Your instructions: Only the lines below between the ones containing "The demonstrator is" and "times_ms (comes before", inclusive, are to be reproduced, each exactly as it stands.

The data:
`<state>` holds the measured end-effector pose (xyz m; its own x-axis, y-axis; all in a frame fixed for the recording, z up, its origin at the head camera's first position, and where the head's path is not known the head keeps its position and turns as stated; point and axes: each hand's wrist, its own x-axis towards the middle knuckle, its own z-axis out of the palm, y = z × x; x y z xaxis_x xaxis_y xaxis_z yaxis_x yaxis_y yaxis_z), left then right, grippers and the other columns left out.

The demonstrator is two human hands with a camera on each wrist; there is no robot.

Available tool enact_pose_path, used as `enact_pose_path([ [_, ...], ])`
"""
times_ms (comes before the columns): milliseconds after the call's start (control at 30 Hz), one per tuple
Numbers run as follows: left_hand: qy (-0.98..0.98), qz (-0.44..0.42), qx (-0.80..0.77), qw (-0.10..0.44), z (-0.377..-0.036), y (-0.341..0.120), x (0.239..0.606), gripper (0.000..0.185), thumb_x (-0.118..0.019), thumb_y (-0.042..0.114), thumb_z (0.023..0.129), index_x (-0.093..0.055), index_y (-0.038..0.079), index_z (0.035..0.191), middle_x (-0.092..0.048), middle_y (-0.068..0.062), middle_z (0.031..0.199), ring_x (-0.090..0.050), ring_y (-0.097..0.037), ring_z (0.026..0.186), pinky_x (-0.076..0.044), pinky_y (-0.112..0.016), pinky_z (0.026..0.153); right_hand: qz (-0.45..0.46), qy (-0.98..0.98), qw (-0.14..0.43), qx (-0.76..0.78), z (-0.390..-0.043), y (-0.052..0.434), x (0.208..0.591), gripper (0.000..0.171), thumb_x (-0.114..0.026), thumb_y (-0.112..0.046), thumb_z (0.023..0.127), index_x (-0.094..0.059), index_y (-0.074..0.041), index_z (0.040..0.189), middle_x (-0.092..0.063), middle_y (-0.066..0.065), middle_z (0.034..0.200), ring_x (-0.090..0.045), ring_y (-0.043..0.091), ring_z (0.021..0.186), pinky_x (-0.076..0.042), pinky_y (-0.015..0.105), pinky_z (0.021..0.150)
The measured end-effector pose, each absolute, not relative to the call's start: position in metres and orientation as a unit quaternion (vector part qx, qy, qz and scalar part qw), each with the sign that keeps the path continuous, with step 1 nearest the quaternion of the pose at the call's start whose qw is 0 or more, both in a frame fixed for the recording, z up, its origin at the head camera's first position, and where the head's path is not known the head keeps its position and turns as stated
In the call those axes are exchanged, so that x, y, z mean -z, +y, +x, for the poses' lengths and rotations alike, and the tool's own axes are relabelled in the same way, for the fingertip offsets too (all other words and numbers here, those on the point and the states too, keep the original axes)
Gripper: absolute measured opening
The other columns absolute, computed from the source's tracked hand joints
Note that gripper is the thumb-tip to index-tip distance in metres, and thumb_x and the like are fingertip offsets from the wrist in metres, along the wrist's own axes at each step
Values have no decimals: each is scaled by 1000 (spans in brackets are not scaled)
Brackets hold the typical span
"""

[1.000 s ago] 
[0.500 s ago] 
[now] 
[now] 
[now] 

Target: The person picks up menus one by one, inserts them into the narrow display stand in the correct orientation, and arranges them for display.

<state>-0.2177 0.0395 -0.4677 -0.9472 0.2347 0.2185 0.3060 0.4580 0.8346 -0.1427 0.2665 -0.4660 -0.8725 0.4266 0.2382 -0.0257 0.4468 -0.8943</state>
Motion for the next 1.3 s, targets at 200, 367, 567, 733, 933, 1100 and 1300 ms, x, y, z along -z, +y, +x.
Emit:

Exercise answer:
The demonstrator is two human hands with a camera on each wrist; there is no robot.

Available tool enact_pose_path, used as `enact_pose_path([ [_, ...], ])`
"""
times_ms (comes before the columns): milliseconds after the call's start (control at 30 Hz), one per tuple

There is nothing further in this answer.